Anyway, I will still try to answer your question. First, to compute what you call the physical limit imposed by the constraint of the speed of light as the maximum switching rate achievable, you could just measure the lenght of the path of the part of the switch that travels the longest distance (let's assume that it would be its tip, and the path to be a circular arc of radius $r=3\text{ cm}$ , maybe a quarter of a circle to keep the calculations easy ). So we have:

$L_{path}=\frac{2\pi r}{4}=\frac{\pi}{2}3\text{ cm}\approx4.7124\text{ cm}=4.7124\times10^{-2}\text{ m}.$

Considering the speed of light to be

$c\approx300000\frac{\text{ Km}}{\text{ s}}=3\times10^8\frac{\text{ m}}{\text{ s}}$

the limit time would be

$t_{\text{ limit}}=\frac{L_{\text{path}}}{c}=\frac{4.7124\times10^{-2}\text{ m}}{3\times10^8\frac{\text{ m}}{\text{ s}}}\approx1.5708\times10^{-10}\text{ s}.$

Now, considering we start with the light on , and the first interval had a duration of $60\text{ s}$ , because at every switch we are halving the duration of the next interval, the duration of the $n$ -th interval will be

$t_{n}=\frac{60\text{ s}}{2^n}.$

Imposing $t_{n}=1.5708\times10^{-10}\text{ s}$ and solving for $n$ yields

$n=\frac{log\frac{60\text{ s}}{1.5708\times10^{-10}\text{ s}}}{log2}\approx551067624480$

and because $n$ is even , and we started with the light on , not changing the parity of the state will result in the light being still ON .
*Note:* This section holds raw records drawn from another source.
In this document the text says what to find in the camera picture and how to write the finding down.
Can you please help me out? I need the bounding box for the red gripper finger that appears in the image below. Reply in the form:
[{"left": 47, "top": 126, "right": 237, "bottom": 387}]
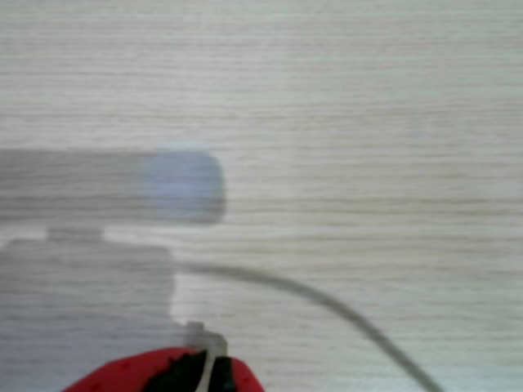
[
  {"left": 60, "top": 346, "right": 208, "bottom": 392},
  {"left": 212, "top": 357, "right": 265, "bottom": 392}
]

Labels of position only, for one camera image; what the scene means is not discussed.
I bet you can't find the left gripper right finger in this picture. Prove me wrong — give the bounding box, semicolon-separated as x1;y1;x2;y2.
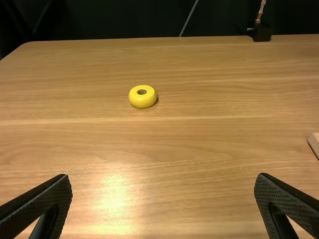
254;172;319;239

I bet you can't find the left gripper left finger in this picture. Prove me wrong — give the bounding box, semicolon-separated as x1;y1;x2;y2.
0;173;73;239

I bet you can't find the wooden peg base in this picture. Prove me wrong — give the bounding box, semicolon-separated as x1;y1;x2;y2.
307;132;319;160

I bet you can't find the black clamp stand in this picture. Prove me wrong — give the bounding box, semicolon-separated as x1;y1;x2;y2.
233;0;273;42

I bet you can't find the yellow ring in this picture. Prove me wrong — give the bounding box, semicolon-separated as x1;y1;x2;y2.
128;84;158;109

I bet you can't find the grey cable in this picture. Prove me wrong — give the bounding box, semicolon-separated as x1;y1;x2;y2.
178;0;200;38

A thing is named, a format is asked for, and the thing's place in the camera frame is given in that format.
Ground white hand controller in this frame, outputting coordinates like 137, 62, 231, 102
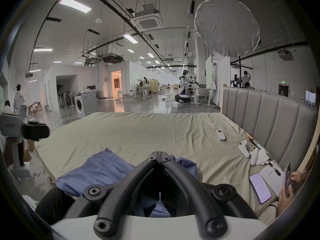
250, 148, 260, 166
238, 140, 250, 159

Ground white washing machine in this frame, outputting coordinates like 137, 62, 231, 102
74, 90, 99, 119

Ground bed with beige sheet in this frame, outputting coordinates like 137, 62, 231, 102
34, 111, 285, 222

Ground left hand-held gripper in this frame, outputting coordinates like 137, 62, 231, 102
0, 104, 50, 180

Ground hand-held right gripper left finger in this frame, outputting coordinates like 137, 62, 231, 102
64, 151, 162, 238

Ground round white softbox lamp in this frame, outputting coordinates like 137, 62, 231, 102
194, 0, 262, 88

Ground white humanoid robot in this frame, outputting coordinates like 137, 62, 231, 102
175, 69, 190, 103

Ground black pen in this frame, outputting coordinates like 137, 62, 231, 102
267, 154, 282, 176

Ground white crumpled cloth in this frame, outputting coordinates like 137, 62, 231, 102
257, 149, 272, 166

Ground white paper sheet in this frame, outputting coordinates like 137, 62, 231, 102
260, 159, 285, 192

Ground white desk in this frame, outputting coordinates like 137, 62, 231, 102
191, 83, 218, 107

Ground person's legs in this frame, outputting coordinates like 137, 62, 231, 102
35, 188, 75, 225

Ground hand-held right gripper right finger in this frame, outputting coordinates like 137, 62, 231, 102
160, 151, 258, 238

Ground blue shirt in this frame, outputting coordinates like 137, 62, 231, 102
55, 148, 199, 218

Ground phone with purple screen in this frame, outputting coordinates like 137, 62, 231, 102
249, 173, 272, 205

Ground grey padded headboard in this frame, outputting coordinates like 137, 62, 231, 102
220, 84, 319, 174

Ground cardboard carton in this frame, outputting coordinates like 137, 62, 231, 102
24, 139, 36, 161
Ok, now that we have this nonsense answer, let's make some important considerations. I have used a lot of approximations along my calculations (some which were compulsory, as the approximation of $\pi$ , others because of constraints about our knowledge of the exact value of any physical constant (are they really constant , BTW?), and many others because of the limits imposed by the maximum number of binary digits that the (scientific!) calculator on my old phone is able to use in the calculations, not to mention wrong roundings caused by overflow.
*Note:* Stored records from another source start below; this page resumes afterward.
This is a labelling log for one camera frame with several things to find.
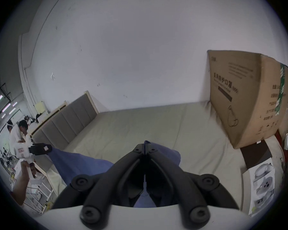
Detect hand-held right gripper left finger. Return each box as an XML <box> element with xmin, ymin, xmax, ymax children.
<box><xmin>47</xmin><ymin>142</ymin><xmax>147</xmax><ymax>225</ymax></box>

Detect person's left hand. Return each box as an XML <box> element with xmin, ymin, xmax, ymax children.
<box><xmin>20</xmin><ymin>161</ymin><xmax>37</xmax><ymax>180</ymax></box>

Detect dark blue shirt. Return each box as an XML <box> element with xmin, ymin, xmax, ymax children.
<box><xmin>49</xmin><ymin>140</ymin><xmax>181</xmax><ymax>208</ymax></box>

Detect flat black box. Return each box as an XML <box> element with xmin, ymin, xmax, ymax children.
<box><xmin>240</xmin><ymin>139</ymin><xmax>273</xmax><ymax>169</ymax></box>

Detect person's left forearm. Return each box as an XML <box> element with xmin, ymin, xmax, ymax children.
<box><xmin>11</xmin><ymin>175</ymin><xmax>30</xmax><ymax>206</ymax></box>

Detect bed with pale green sheet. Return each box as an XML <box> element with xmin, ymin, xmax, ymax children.
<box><xmin>29</xmin><ymin>101</ymin><xmax>251</xmax><ymax>213</ymax></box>

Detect grey padded headboard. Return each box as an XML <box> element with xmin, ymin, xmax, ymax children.
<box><xmin>31</xmin><ymin>91</ymin><xmax>99</xmax><ymax>151</ymax></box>

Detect white printed product box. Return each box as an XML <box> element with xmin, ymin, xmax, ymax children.
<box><xmin>242</xmin><ymin>162</ymin><xmax>276</xmax><ymax>217</ymax></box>

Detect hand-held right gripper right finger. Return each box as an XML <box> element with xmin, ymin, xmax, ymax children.
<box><xmin>145</xmin><ymin>142</ymin><xmax>240</xmax><ymax>225</ymax></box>

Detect white metal rack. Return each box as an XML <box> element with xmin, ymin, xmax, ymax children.
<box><xmin>25</xmin><ymin>173</ymin><xmax>55</xmax><ymax>214</ymax></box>

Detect large brown cardboard carton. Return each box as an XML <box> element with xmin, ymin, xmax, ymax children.
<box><xmin>207</xmin><ymin>50</ymin><xmax>288</xmax><ymax>149</ymax></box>

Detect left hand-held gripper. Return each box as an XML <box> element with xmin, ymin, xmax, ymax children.
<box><xmin>13</xmin><ymin>138</ymin><xmax>54</xmax><ymax>180</ymax></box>

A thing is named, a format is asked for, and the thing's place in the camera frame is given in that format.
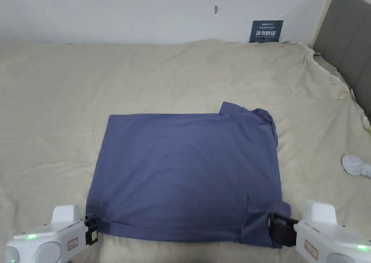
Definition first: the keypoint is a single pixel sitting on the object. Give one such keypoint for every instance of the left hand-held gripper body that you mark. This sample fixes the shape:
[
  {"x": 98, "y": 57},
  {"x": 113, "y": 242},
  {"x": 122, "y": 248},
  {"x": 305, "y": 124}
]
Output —
[{"x": 55, "y": 237}]

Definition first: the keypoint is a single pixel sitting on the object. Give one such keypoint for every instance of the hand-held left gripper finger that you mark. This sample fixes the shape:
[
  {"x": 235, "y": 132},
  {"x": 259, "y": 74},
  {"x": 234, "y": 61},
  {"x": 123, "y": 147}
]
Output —
[
  {"x": 93, "y": 234},
  {"x": 91, "y": 220}
]

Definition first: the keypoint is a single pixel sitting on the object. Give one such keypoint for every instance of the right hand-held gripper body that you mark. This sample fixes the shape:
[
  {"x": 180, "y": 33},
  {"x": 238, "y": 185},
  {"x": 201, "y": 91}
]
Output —
[{"x": 330, "y": 239}]

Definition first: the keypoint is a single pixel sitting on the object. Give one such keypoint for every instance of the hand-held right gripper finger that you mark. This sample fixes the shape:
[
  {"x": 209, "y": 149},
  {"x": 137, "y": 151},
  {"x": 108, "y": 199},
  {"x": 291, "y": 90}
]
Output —
[
  {"x": 285, "y": 218},
  {"x": 281, "y": 234}
]

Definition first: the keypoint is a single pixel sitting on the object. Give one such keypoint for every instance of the dark blue shirt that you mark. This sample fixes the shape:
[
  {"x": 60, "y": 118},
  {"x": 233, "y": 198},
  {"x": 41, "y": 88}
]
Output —
[{"x": 185, "y": 173}]

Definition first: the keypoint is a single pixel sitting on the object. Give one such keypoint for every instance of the white hand controller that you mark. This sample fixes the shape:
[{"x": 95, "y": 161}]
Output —
[{"x": 353, "y": 164}]

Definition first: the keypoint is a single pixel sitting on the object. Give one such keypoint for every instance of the bed with beige sheet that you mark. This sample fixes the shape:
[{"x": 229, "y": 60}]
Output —
[{"x": 58, "y": 106}]

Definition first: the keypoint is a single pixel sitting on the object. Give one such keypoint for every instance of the dark blue printed card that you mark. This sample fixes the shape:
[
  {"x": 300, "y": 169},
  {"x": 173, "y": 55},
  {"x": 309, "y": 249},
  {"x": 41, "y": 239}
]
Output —
[{"x": 266, "y": 31}]

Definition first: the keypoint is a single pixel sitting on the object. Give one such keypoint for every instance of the grey padded headboard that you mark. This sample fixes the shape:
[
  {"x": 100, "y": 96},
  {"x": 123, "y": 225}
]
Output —
[{"x": 347, "y": 37}]
Anyway, beside of all of these technical issues, I was able to determine the final state of the lamp. But know start the real big questions (which I admit I have no idea how to correctly debate!): Special Relativity imposes the speed of light in a vacuum as the limit speed of any phisical phenomenon involving the exchange of subatomic particles, but in the entire universe there are other phenomena that aren't necessarily limited by it (for example, the Universe itself expands at a much greater speed than that of light!). So what if our switch was somehow special and could be moved faster than the speed of light? Maybe we would be in the dark when the lamp is on and viceversa, because the light emitter receives the impulse to switch its state in a time shorter than what it takes for the light it emits to travel to our eyes! Also, when an object (in this case the switch) approaches the speed of light, as General Relativity states, its mass increases: at some point not even the strongest man in the world could move the switch (especially from the down-state to the up-state, against gravity!). Really, we could go on forever!

Please believe me if I say I didn't mean to be sarcastic with this comment (I even tried to figure out the final state of the lamp based on your assumptions); my only purpose was to clarify the importance that we need to give to the right details, especially in gedankenexperimenten, or the whole point they were invented for gets lost into useless considerations about improbable/impossible/unspecified situations.